WORK INSTRUCTION:
Copy all of the records below verbatim.

RECORDS TO PROCESS:

# # # # # # #

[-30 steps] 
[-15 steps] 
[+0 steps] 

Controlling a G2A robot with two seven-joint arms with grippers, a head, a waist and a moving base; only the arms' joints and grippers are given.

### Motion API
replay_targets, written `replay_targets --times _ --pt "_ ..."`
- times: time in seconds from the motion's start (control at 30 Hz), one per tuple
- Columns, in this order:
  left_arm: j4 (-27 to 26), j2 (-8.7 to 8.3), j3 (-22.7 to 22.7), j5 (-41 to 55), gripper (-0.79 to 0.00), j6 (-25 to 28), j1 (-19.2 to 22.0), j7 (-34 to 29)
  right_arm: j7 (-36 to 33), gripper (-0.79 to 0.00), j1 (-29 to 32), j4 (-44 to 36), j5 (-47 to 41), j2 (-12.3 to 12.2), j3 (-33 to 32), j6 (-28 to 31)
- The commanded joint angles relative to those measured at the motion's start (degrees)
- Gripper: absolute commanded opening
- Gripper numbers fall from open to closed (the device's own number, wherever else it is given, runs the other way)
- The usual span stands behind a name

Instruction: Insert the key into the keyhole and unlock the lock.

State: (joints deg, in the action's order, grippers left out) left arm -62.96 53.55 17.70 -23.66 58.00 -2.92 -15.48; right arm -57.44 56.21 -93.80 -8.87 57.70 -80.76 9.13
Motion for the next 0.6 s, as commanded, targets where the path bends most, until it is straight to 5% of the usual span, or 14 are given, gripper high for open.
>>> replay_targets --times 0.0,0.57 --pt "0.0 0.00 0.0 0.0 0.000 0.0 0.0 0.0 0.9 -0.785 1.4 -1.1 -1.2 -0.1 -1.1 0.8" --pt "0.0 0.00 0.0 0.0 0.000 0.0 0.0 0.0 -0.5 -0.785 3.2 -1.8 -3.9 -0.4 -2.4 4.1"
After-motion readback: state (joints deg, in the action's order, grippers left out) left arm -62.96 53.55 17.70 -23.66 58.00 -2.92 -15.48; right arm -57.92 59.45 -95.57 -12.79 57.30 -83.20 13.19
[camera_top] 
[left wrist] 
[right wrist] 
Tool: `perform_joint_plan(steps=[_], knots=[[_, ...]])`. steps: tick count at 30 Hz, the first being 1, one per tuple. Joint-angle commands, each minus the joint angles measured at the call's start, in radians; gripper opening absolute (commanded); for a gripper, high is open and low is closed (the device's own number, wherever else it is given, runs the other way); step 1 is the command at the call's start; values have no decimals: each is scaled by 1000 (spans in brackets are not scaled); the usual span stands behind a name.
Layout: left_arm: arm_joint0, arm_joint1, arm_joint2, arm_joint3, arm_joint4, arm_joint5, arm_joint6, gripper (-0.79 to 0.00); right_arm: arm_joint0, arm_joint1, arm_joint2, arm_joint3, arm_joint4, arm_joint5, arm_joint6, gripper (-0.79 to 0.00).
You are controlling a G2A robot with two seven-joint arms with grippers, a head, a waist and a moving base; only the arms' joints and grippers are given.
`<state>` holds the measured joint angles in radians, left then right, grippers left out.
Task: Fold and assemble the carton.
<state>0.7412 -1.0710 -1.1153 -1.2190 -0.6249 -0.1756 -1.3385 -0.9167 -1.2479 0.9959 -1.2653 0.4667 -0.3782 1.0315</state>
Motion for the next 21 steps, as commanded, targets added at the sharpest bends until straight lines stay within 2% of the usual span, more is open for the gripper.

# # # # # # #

EXERCISE OUTPUT:
[-30 steps] 
[-15 steps] 
[+0 steps] 

Controlling a G2A robot with two seven-joint arms with grippers, a head, a waist and a moving base; only the arms' joints and grippers are given.

### Motion API
replay_targets, written `replay_targets --times _ --pt "_ ..."`
- times: time in seconds from the motion's start (control at 30 Hz), one per tuple
- Columns, in this order:
  left_arm: j4 (-27 to 26), j2 (-8.7 to 8.3), j3 (-22.7 to 22.7), j5 (-41 to 55), gripper (-0.79 to 0.00), j6 (-25 to 28), j1 (-19.2 to 22.0), j7 (-34 to 29)
  right_arm: j7 (-36 to 33), gripper (-0.79 to 0.00), j1 (-29 to 32), j4 (-44 to 36), j5 (-47 to 41), j2 (-12.3 to 12.2), j3 (-33 to 32), j6 (-28 to 31)
- The commanded joint angles relative to those measured at the motion's start (degrees)
- Gripper: absolute commanded opening
- Gripper numbers fall from open to closed (the device's own number, wherever else it is given, runs the other way)
- The usual span stands behind a name

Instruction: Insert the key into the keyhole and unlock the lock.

State: (joints deg, in the action's order, grippers left out) left arm -62.96 53.55 17.70 -23.66 58.00 -2.92 -15.48; right arm -57.44 56.21 -93.80 -8.87 57.70 -80.76 9.13
Motion for the next 0.6 s, as commanded, targets where the path bends most, until it is straight to 5% of the usual span, or 14 are given, gripper high for open.
>>> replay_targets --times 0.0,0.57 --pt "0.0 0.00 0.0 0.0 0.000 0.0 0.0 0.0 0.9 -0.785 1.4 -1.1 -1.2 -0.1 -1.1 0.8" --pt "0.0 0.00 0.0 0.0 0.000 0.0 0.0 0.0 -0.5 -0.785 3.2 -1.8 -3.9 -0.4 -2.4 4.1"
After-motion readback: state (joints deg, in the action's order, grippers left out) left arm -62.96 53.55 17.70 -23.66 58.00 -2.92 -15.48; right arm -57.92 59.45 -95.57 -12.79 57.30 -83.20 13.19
[camera_top] 
[left wrist] 
[right wrist] 
Tool: `perform_joint_plan(steps=[_], knots=[[_, ...]])`. steps: tick count at 30 Hz, the first being 1, one per tuple. Joint-angle commands, each minus the joint angles measured at the call's start, in radians; gripper opening absolute (commanded); for a gripper, high is open and low is closed (the device's own number, wherever else it is given, runs the other way); step 1 is the command at the call's start; values have no decimals: each is scaled by 1000 (spans in brackets are not scaled); the usual span stands behind a name.
Layout: left_arm: arm_joint0, arm_joint1, arm_joint2, arm_joint3, arm_joint4, arm_joint5, arm_joint6, gripper (-0.79 to 0.00); right_arm: arm_joint0, arm_joint1, arm_joint2, arm_joint3, arm_joint4, arm_joint5, arm_joint6, gripper (-0.79 to 0.00).
You are controlling a G2A robot with two seven-joint arms with grippers, a head, a waist and a moving base; only the arms' joints and grippers are given.
`<state>` holds the measured joint angles in radians, left then right, grippers left out.
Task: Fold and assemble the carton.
<state>0.7412 -1.0710 -1.1153 -1.2190 -0.6249 -0.1756 -1.3385 -0.9167 -1.2479 0.9959 -1.2653 0.4667 -0.3782 1.0315</state>
Motion for the next 21 steps, as commanded, targets added at the sharpest bends until straight lines stay within 2% of the usual span, more is open for the gripper.

This response is complete, and nothing else is pending.